I-Team: Free Concrete Test Could Help Future Homeowners Whose Foundations Are Collapsing

WARE, Mass. (WWLP) – The 22News I-Team learned about concrete testing for homes in western and central Massachusetts that may have crumbling foundations. The University of Connecticut has received money from the federal government to perform free tests and collect samples that could help homeowners in the future.

“There are tens of thousands of homes out there,” said James Mahoney, associate director of the Connecticut Transportation Safety Institute at UConn. “We want to be able to try to help them. “

The Connecticut Transportation Safety Institute is participating in a multi-year study that tests concrete to determine how much pyrrhotite it contains. The mineral pyrrhotite causes crumbling and cracking of concrete when exposed to oxygen and water. Engineers drill a one-inch hole in different areas of the foundation. They bring these concrete samples back to UConn to be tested for pyrrhotite levels.

An engineer from the Connecticut Transportation Safety Institute at the University of Connecticut drills the foundation of a house to test for the presence of pyrrhotite.

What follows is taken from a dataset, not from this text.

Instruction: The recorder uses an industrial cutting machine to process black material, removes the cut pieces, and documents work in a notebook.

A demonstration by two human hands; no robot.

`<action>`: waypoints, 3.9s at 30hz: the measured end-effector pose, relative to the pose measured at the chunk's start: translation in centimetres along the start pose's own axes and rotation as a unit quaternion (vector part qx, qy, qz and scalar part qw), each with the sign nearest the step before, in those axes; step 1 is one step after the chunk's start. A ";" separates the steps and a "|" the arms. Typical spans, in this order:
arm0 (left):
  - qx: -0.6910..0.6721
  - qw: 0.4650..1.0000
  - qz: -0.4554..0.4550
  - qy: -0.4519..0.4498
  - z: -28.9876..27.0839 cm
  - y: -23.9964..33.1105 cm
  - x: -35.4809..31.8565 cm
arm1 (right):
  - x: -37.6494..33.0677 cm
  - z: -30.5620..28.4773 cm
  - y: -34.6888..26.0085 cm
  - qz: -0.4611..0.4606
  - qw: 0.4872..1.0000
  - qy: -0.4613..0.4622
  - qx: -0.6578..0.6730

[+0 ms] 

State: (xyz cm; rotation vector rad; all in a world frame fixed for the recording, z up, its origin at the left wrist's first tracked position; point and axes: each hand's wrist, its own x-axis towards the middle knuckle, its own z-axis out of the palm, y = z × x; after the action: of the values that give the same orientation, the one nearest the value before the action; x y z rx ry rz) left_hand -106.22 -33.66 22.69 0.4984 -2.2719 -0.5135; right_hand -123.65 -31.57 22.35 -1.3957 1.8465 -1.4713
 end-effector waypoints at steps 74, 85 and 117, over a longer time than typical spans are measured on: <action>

“We’re trying to build a risk assessment program so that we can have some level of confidence – low, medium, high, or whatever way we define it as we go along – as to whether Is there enough pyrrhotite in the foundation to be a problem, or is it low enough that it’s a minimal risk type of thing? ”says Mahoney.

They can also test for pyrrhotite using electricity. They send small amounts of electricity through concrete to see how well it penetrates it. If it does not flow well through the concrete, it means that water and oxygen are less likely to enter it.

“It’s a much lower chance that you will have a problem because those are the two ingredients needed for this reaction to occur,” Mahoney said.

The Connecticut Transportation Safety Institute at the University of Connecticut uses electricity to test pyrrhotite.

They hope that one day they will have enough samples to find out exactly how much pyrrhotite makes a foundation unsafe. But Mahoney said they need more foundation to test to get there.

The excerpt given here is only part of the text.